While the film pulls those narrative strings, it also feels grounded in the details of spatial precision, material properties, and firefighting strategies (and is intercut with actual footage shot by bystanders). As we walk around the cordon on this June morning, Annaud throws up the facts with as much pleasure as the tour guides around us, still active despite the site being closed until 2024. The difference between a chimera and a gargoyle? Gargoyles also serve as drains. The melting point of lead, used to line the roof and which the film shows raining down on Parisians like satanic magma? “340°C.” (It’s actually 327.5°C, but we’ll give it a pass.)
Just before our walk, we sit down to chat on a sunny terrace of the neighboring Café du Pont. Opposite is the place, as Notre-Dame en feu shows us, where the first fire engine was stopped by a too narrow breach in the work palisades. The film also serves as an exasperated tribute to some of the frustrations of Parisian life: the endless traffic jams and the works. Annaud raised the subject with the mayor of the city, Anne Hidalgo, the only figure to play in the film. “The town hall recognizes that it has made mistakes”, he says, sipping a coffee cream. “But the Parisians are angry. There is a level of tension here that wears you down.
He’s an expansive tour guide, wearing natty isometric suspenders over a white shirt and white Stan Smiths and with a mop of curly hair the same color. Our Lady on Fire is the latest entry in a fearless filmography often featuring the high-tapestry story (fire quest; The Name of the Rose; Enemy at the Gates) and for which, in order to continue creating his favorite romantic panoramas, he recently spoke with controversial payers: the Qatari government for Black Gold in 2011 and the Chinese government for Wolf Totem in 2015. a budget of just over 30m euros (£25.4m), his new film is a bit pricey for a European production, but he says he was not commissioned by the government to help raise funds for reconstruction. Brigitte Macron has seen it and “loves it”, but he does not know if the president has had time to watch it yet.

The money is certainly apparent on screen, though. Annaud mainly shot at Meaning, cathedrals of Amiens and Bourges, because of their similarities with Notre-Dame; the first was the first Gothic cathedral in Europe, which Paris soon after surpassed. Then, for all the fire scenes, his team reconstructed to the nearest millimeter different parts of the workshop, including the lower facade up to the towers, the eastern part of the north transept, where the first wave of firefighters beaten to access the eaves, and an eight-column section of the nave.
A waitress walks by holding two pints topped with flaming candles.
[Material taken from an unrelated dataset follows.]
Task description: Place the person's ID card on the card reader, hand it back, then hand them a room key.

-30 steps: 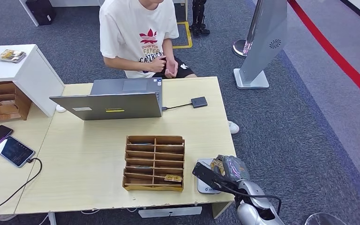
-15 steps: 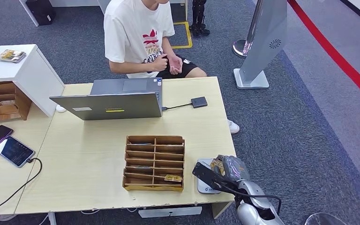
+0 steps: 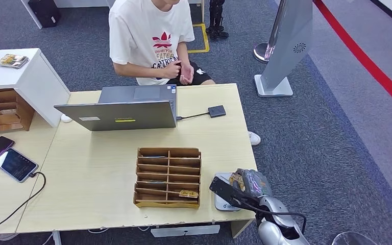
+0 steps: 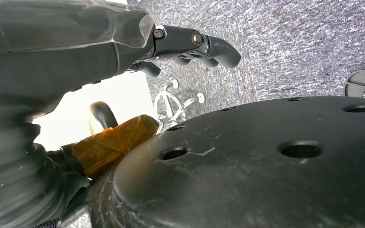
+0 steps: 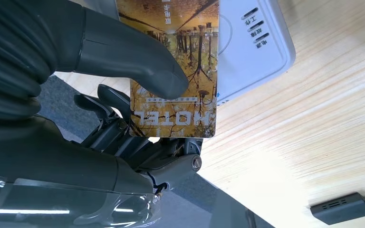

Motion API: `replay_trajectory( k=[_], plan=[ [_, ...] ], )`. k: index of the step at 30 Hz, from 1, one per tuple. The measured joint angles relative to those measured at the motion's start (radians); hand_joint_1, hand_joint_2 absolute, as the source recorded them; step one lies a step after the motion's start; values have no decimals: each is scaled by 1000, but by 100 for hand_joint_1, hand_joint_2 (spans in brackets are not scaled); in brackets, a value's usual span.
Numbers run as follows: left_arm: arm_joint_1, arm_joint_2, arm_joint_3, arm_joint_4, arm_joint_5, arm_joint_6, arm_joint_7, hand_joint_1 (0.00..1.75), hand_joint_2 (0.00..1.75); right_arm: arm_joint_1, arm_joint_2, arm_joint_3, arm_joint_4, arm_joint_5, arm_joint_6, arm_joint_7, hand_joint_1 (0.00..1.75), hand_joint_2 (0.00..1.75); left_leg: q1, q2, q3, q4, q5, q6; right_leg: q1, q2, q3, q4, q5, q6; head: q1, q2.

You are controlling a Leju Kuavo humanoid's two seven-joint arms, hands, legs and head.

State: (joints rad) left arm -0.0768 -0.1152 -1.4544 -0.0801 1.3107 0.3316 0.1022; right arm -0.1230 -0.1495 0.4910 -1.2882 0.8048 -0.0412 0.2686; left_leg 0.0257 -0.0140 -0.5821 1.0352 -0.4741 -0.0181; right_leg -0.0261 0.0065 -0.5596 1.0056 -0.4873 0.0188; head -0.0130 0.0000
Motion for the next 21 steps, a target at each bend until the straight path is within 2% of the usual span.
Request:
replay_trajectory(
  k=[21],
  plan=[
    [0, 0, -5, 0, 0, 0, 0, 0, 175, 0, 0, 0, 0, 0, 0, 0, 175, 175, 0, 0, 1, 0, 0, 0, 0, 0, 1, 0, 0, 0, 0, 0]
  ],
)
Green screen and fake CGI flames were out of the question for Annaud. “You believe what you see, because my young actors were really scared. They were really hot, so they gave the necessary reaction. With green screen, they spend their time imagining instead of acting. But when I put them in front of jets of flame at 800°C, and they have to put on their helmets, you really get something else.
Annaud had real firefighters to watch his fire. While researching the film, he was extremely impressed with the collective spirit, bravery and humility he constantly encountered. She stood out for him in relation to the individualistic milieu of the cinema. “We are chasing glory, success and fame. Most people in Los Angeles are depressed because they know they’re making terrible movies. They make a lot of money doing something they don’t respect. Psychologically, it is an abomination.
He managed to avoid these kinds of soul-destroying compromises in his career, in part because he kept the final cut of his films – a rarity now. Seemingly still full of beans as he nears 80, he is aware that cinema is entering a different era. The pandemic has decimated movie theater audiences, throwing budgeting for new movies off balance, and it’s not entirely certain what’s next. In the meantime, Notre-Dame still stands as a constant on its horizon. He spots the silhouette of the gremlin in the southwest corner. “Now I have it at home,” he says, revealing that his life-size replica was his take-home souvenir from filming. A chimera in the living room: it’s one more than an Oscar.